秋月電子 SH7125F マイコンボード側デバッガ ADBGSH7125 MOTファイル ソースファイル
PC側デバッガ ADEBUGSH.EXE 実行ファイル ソースファイル
サンプルアプリケーション hewtest01
ユーザープログラム作成用スタートアップルーチン romv7125.src/romv7125.h
参考(1): 環境設定用BATファイル ライブラリ作成用BATファイル
私の環境では、実はHEWを使っておらず、コマンドプロンプトから直接コンパイラをたたいています。HEW(Ver 4.02)のSH用ツールチェインはVer9.1ですが、このツールチェインがインストールされているフォルダには、環境設定用のBATファイルが用意されていて、これを呼び出すと、コマンドラインからビルドが出来ます。

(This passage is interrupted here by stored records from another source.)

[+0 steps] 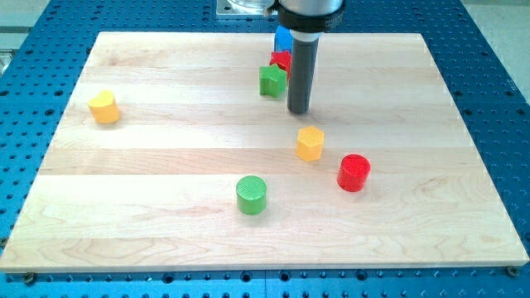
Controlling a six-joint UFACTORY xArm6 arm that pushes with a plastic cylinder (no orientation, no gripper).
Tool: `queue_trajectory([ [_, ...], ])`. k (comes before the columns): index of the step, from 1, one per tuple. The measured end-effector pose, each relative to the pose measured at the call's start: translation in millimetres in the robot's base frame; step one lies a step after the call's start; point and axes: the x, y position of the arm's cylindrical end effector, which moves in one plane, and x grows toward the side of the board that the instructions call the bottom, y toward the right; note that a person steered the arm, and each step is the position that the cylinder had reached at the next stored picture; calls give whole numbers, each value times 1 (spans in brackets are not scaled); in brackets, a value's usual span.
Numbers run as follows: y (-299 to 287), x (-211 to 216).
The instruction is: Push the green blocks left beside the blue blocks
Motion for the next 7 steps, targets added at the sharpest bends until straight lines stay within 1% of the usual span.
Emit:
queue_trajectory([
  [1, -35, -25],
  [2, -102, -36],
  [3, -112, -38],
  [4, -106, -47],
  [6, -86, -98],
  [7, -113, -91],
])
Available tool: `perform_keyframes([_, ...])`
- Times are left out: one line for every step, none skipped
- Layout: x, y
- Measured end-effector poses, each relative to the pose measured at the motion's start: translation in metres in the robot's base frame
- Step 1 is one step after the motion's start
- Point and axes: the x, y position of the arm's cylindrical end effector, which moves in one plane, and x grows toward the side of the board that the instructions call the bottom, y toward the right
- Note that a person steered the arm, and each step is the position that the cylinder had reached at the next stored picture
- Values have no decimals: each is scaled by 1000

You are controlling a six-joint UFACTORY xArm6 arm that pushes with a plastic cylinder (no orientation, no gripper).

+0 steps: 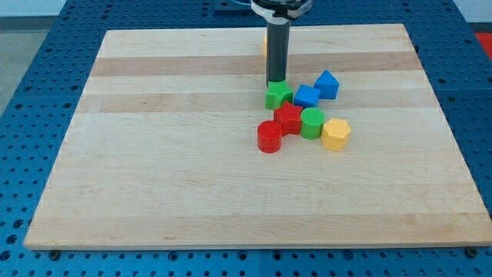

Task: Move the yellow heart towards the center

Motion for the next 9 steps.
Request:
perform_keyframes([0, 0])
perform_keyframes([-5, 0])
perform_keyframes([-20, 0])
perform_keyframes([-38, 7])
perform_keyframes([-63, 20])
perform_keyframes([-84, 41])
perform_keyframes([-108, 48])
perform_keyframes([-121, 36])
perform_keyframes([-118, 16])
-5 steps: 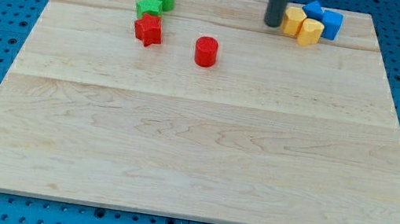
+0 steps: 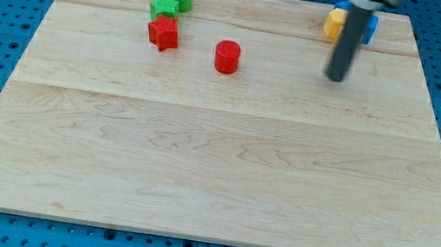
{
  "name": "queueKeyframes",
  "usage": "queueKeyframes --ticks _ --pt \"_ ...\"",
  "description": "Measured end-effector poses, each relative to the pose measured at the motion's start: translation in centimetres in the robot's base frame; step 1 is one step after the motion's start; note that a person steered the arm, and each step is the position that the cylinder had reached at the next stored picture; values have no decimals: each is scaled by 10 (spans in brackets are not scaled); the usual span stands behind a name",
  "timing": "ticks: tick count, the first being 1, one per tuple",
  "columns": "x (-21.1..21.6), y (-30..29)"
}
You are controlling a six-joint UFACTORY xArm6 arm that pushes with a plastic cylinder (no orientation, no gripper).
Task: Slightly move the blue triangle to the left
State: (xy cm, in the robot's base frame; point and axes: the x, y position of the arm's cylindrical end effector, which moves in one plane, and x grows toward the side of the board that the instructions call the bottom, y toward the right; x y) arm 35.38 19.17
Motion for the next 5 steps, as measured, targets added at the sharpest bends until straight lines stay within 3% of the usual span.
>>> queueKeyframes --ticks 1,2,3,4,5 --pt "-20 122" --pt "-70 153" --pt "-156 106" --pt "-162 84" --pt "-163 10"
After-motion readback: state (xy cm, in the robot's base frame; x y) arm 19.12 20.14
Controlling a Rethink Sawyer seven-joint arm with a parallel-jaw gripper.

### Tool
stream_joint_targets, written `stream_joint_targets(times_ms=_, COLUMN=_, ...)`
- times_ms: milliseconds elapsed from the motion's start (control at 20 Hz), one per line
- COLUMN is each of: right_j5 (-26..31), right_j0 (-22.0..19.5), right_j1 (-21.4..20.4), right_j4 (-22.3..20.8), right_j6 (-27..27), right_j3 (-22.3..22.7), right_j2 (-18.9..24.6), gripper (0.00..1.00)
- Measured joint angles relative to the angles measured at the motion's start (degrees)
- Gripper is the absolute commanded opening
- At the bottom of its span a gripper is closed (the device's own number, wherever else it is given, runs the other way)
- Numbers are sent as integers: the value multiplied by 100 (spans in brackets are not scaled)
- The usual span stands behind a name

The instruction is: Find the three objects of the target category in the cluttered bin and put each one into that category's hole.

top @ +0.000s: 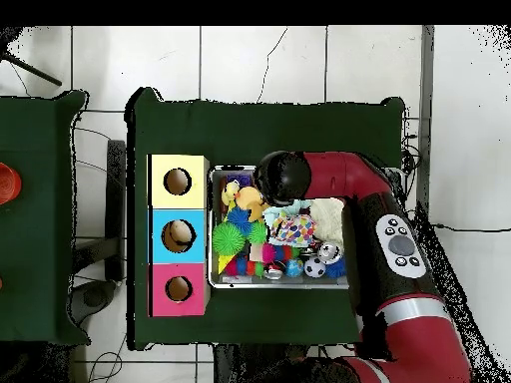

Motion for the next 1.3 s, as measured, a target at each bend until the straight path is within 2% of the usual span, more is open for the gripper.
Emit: stream_joint_targets(times_ms=1300, right_j5=53, right_j0=1, right_j1=429, right_j4=15, right_j6=1, right_j3=-3, right_j2=22, gripper=100)
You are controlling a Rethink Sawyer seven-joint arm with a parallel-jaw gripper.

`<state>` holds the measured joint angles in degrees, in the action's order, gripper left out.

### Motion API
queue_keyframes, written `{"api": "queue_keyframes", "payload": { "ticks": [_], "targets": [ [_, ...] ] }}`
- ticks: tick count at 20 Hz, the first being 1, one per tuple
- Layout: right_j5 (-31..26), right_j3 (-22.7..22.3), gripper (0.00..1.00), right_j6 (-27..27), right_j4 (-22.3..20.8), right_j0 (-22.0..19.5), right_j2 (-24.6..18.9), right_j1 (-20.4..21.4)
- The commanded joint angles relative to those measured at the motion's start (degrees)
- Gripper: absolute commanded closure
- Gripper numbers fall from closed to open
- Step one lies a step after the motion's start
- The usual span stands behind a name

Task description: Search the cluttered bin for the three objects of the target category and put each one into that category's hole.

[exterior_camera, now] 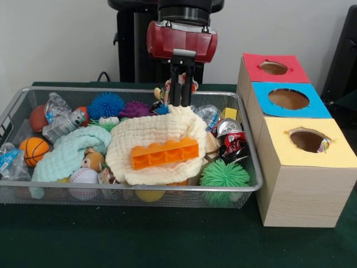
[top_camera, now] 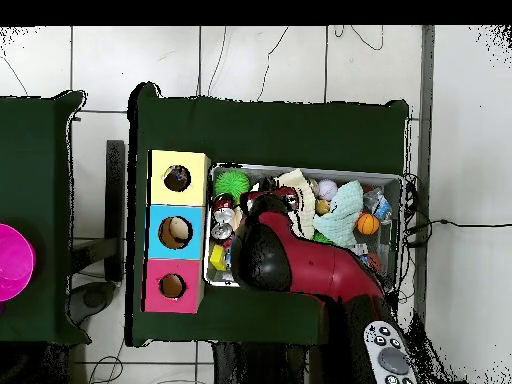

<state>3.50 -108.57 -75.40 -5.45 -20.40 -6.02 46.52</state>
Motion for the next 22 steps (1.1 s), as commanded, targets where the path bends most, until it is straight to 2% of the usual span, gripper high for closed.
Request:
{"api": "queue_keyframes", "payload": {
  "ticks": [1, 6, 8, 15, 16, 22],
  "targets": [
    [12.98, -6.15, 1.00, -20.55, 0.36, -2.82, -2.89, 1.91],
    [13.55, -7.17, 1.00, -20.69, -0.41, -3.94, -4.02, 4.55],
    [15.41, -7.03, 1.00, -21.00, 0.34, -2.82, -2.56, 5.19],
    [18.13, -2.59, 1.00, -21.31, 2.08, -1.81, -2.55, 2.41],
    [19.84, -1.44, 1.00, -21.43, 3.76, -0.17, -1.42, 1.48],
    [21.40, 4.11, 1.00, -18.09, 11.11, 6.63, 3.48, -2.50]
  ]
}}
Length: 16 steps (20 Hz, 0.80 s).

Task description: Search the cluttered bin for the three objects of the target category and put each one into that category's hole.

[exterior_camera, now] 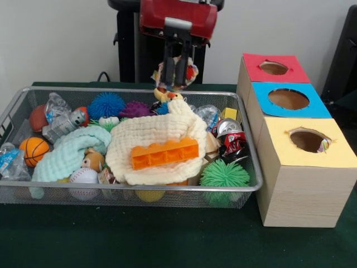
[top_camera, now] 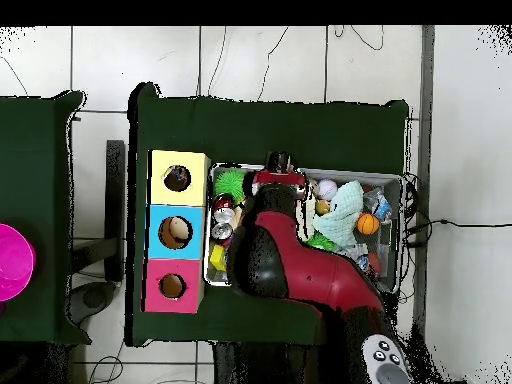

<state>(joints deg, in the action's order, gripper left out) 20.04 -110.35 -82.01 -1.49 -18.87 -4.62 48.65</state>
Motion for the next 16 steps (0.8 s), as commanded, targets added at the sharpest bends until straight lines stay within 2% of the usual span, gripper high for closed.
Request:
{"api": "queue_keyframes", "payload": {
  "ticks": [1, 5, 16],
  "targets": [
    [5.06, 6.51, 1.00, -11.05, 8.31, 6.22, 2.89, -5.13],
    [8.56, 8.24, 1.00, -9.37, 14.21, 11.70, 7.36, -7.43],
    [13.06, 11.67, 1.00, -8.60, 26.26, 20.64, 12.38, -13.62]
  ]
}}
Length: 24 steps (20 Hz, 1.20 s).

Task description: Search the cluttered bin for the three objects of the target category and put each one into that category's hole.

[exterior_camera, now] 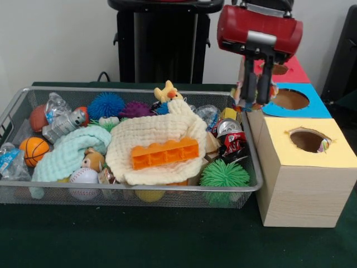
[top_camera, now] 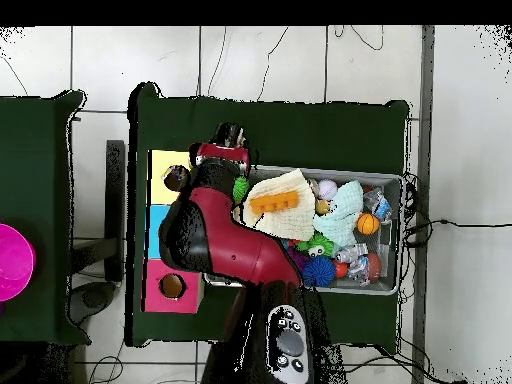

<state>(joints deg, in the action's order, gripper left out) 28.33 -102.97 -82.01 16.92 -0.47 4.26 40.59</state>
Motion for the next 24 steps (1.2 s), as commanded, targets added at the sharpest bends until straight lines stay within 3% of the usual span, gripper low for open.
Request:
{"api": "queue_keyframes", "payload": {
  "ticks": [1, 15, 24],
  "targets": [
    [5.34, 4.48, 1.00, -8.71, 8.56, 2.74, 3.73, -6.14],
    [11.42, 7.50, 1.00, -11.60, 14.92, 6.96, 4.89, -12.46],
    [15.49, 6.46, 1.00, -10.26, 24.60, 13.10, 6.56, -15.06]
  ]
}}
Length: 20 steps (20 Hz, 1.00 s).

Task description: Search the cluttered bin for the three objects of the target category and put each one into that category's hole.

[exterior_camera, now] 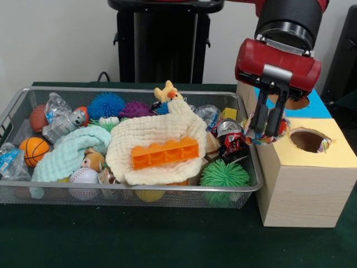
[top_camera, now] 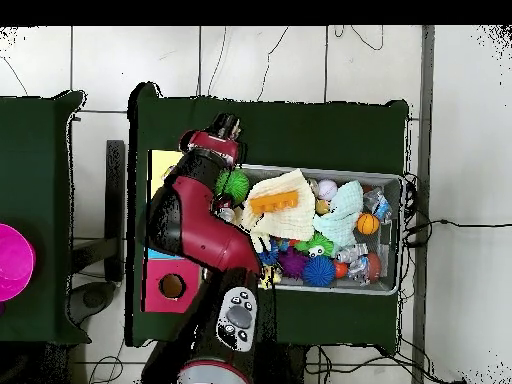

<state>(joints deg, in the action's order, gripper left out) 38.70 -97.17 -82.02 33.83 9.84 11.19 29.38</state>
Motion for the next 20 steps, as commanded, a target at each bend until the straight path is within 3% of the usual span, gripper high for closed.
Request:
{"api": "queue_keyframes", "payload": {
  "ticks": [1, 11, 20],
  "targets": [
    [5.39, 0.69, 1.00, -9.96, 8.82, 3.45, -0.19, -4.28],
    [7.14, 1.15, 1.00, -9.30, 15.49, 8.13, 0.88, -7.25],
    [9.33, 0.04, 1.00, -12.59, 17.01, 10.12, 1.79, -9.33]
  ]
}}
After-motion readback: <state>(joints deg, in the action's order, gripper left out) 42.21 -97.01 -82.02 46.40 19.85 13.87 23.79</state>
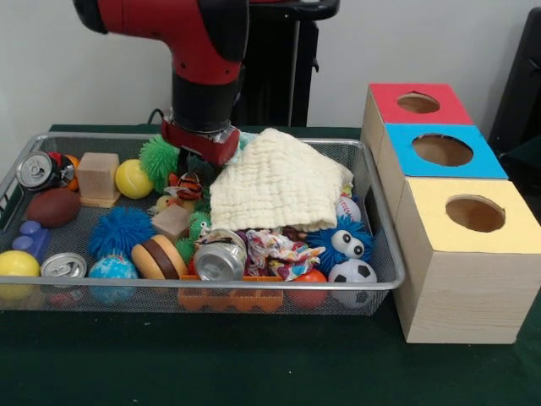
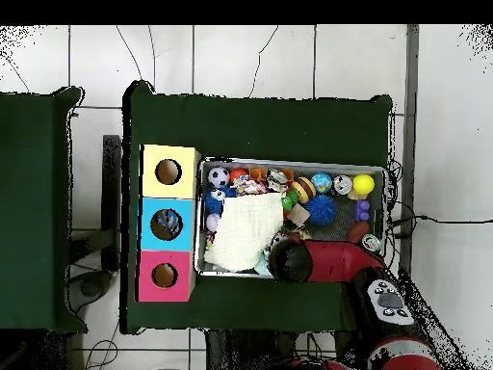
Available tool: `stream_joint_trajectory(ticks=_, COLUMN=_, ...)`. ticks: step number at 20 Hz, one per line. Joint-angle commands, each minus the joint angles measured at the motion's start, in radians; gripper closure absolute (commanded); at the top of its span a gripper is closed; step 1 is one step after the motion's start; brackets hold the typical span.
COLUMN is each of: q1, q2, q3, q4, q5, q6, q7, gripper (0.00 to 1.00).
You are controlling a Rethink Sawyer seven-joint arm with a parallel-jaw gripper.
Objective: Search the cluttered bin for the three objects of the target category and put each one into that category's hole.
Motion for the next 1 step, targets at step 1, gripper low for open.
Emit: stream_joint_trajectory(ticks=1, q1=-0.018, q2=0.099, q3=0.098, q4=-0.08, q5=-0.088, q6=-0.056, q7=-0.073, gripper=0.0)
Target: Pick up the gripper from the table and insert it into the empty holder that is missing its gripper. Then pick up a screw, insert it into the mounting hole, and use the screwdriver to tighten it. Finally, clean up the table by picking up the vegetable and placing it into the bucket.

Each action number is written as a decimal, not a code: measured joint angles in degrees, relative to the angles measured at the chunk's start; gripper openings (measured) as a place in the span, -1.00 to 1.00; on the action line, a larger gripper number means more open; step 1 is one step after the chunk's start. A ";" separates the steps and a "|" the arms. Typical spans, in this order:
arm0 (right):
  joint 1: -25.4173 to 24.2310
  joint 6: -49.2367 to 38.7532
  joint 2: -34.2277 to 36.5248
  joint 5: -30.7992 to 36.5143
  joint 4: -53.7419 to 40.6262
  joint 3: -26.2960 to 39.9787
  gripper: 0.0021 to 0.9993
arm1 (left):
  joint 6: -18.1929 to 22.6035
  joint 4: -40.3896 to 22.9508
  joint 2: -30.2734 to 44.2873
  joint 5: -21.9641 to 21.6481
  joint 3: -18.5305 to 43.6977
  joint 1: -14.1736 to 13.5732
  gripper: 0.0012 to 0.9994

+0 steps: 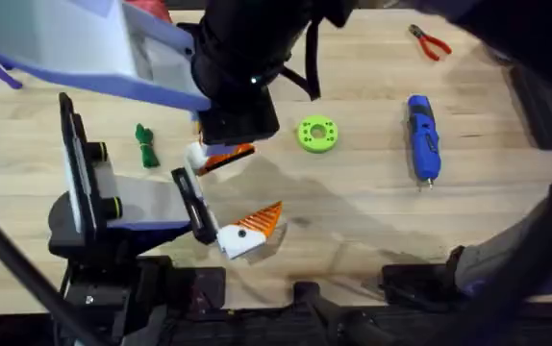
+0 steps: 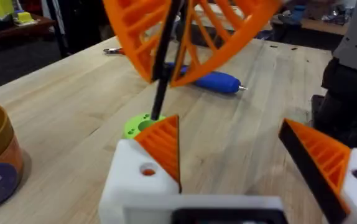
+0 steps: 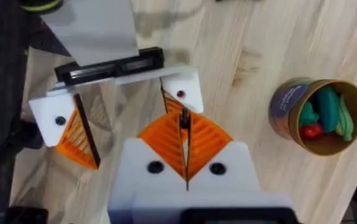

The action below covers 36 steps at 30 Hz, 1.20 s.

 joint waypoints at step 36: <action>0.52 -0.02 2.29 0.42 1.03 0.02 -0.99 | 0.00 0.00 0.00 0.00 0.00 0.00 0.97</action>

HEWは便利なのですが、プロジェクトを新規作成する毎にリンカの設定やソースの登録などを行う必要があり、頻繁にテストプログラムを作るには、コマンドラインから make 出来たほうが便利です。
そこで、私の環境では、ADEBUGSH.EXEなどのツールを入れておくフォルダにパスを通し、そこからSHの環境設定用BATを呼び出すようにしてあります。ライブラリファイルも、最初に一度生成すれば、それを特定のフォルダに入れておいて、リンカへの指示を書く sub ファイルにライブラリのパス指定をして、使いまわしが出来るようにしています。
そのような環境設定をするBATファイルと、ライブラリを生成するBATファイルもおまけに公開します。
参考(2): サンプルアプリ(Flash-ROMダウンロード用) サンプルアプリ(RAMダウンロード用)
参考(1)で用意した、コマンドプロンプト環境で作るサンプルアプリです。HEWを使わずに make だけでビルドできます。ADEBUGSH.EXEもコマンドプロンプトから呼び出しますので、全ての作業をコマンドプロンプトで実行できます。
サンプルアプリは2種類あり、ユーザープログラムをFlash-ROM(0x2000から開始)に配置するタイプと、RAM上(0xFFFFA400から開始)に配置するタイプがあります。
Flash-ROMの書き換え回数保証は100回ですので、実力値でも1000回程度が上限になると思われます。小さなプログラムはまずRAMにダウンロードしてテストしたほうが良いでしょう。その設定を行ったタイプがRAMダウンロード用です。
この2つのサンプルは内容がまったく同じで、違いはユーザープログラムの配置がFlash-ROMかRAMかだけです。
ライブラリは、参考(1)で用意したライブラリを使います。ソースがあるフォルダに生成したライブラリを置いてください。